How business e-mail compromise can cost millions

Toyota’s European division just lost more than $37 million to cybercriminals. Learn how to avoid becoming a victim of a BEC attack.

Generally, hijacked accounts are used to distribute spam and bypass filters. However, a hijacked mailbox can be used for far nastier things, such as a business e-mail compromise (BEC) attack. Last month, a subsidiary of Toyota Boshoku Corporation was hit by such a scam, causing an estimated 4 billion yen (more than $37 million) of damage.

What happened?

According to the company’s official statement of September 6, as well as comments from news publications, unknown cybercriminals launched a BEC attack. The incident is still being investigated and no details have been released, so it is not clear whether a hijacked mailbox was used or if the attackers simply impersonated someone.
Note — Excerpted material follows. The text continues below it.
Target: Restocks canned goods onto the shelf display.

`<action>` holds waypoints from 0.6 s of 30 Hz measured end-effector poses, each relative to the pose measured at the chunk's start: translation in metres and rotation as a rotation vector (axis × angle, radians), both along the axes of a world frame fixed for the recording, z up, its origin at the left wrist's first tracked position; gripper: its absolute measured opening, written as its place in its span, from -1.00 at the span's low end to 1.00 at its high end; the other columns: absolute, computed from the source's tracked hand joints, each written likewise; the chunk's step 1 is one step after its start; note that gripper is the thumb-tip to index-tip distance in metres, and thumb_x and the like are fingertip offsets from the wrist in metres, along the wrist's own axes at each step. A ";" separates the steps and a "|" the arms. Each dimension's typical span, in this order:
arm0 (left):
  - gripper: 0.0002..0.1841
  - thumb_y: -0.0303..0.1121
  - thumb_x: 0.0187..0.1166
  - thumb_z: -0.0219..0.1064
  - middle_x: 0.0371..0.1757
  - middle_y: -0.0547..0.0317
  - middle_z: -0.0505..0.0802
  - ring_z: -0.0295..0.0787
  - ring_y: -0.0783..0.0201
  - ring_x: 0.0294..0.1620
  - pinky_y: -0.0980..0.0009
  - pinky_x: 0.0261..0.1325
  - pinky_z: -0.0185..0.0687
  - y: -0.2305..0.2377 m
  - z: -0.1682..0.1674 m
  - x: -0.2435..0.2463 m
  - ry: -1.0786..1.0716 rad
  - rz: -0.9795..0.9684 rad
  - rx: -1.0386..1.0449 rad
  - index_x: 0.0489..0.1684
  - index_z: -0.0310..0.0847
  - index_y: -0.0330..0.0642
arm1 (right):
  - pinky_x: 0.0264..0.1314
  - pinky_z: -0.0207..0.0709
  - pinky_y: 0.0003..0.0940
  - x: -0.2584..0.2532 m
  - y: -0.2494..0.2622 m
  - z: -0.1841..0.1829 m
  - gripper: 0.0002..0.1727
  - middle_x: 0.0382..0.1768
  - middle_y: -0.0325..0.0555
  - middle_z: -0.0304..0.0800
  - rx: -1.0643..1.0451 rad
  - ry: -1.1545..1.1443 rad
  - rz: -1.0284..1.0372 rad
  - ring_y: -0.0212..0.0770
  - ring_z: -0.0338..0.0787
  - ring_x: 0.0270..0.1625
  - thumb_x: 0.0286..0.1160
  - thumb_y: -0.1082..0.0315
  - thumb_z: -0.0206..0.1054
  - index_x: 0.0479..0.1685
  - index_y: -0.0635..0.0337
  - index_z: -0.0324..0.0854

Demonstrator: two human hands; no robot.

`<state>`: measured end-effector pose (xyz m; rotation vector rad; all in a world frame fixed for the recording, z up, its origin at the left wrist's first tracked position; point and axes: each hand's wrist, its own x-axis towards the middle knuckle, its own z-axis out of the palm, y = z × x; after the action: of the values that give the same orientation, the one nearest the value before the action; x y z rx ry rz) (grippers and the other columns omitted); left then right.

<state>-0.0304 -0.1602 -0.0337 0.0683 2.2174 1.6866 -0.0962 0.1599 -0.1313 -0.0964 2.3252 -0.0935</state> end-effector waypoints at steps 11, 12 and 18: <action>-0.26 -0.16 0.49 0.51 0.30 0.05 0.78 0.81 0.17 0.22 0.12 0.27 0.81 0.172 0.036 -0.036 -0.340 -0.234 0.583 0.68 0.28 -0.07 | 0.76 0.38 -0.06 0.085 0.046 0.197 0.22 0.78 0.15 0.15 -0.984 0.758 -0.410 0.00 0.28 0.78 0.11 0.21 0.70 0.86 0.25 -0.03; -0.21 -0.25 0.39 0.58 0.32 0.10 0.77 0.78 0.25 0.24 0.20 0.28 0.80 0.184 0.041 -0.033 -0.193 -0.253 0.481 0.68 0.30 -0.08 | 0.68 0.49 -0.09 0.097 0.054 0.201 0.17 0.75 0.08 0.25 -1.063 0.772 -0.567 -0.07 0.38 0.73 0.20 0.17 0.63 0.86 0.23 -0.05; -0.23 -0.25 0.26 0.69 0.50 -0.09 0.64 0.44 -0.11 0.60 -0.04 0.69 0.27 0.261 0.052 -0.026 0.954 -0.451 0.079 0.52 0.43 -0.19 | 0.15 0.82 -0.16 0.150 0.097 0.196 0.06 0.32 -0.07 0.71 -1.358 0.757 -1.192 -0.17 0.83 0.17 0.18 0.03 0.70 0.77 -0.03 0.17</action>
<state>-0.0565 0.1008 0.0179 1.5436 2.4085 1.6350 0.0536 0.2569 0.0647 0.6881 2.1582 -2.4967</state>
What we do know is that the financial loss was attributed to fraudulent bank transfer instructions that someone in the company took for legitimate.

Shortly after the transfer, Toyota security experts realized that the money had gone to outside accounts, but it was too late to stop the transfer. Meanwhile, the company is working to get the funds returned.

What is a BEC attack?

A BEC attack does not necessarily involve hijacking other people’s mailboxes. Sometimes cybercriminals try to impersonate senior company employees or partners using third-party addresses. However, using an insider’s mail account makes the attack a whole lot easier — after all, an e-mail from someone you really do correspond with raises far less suspicion.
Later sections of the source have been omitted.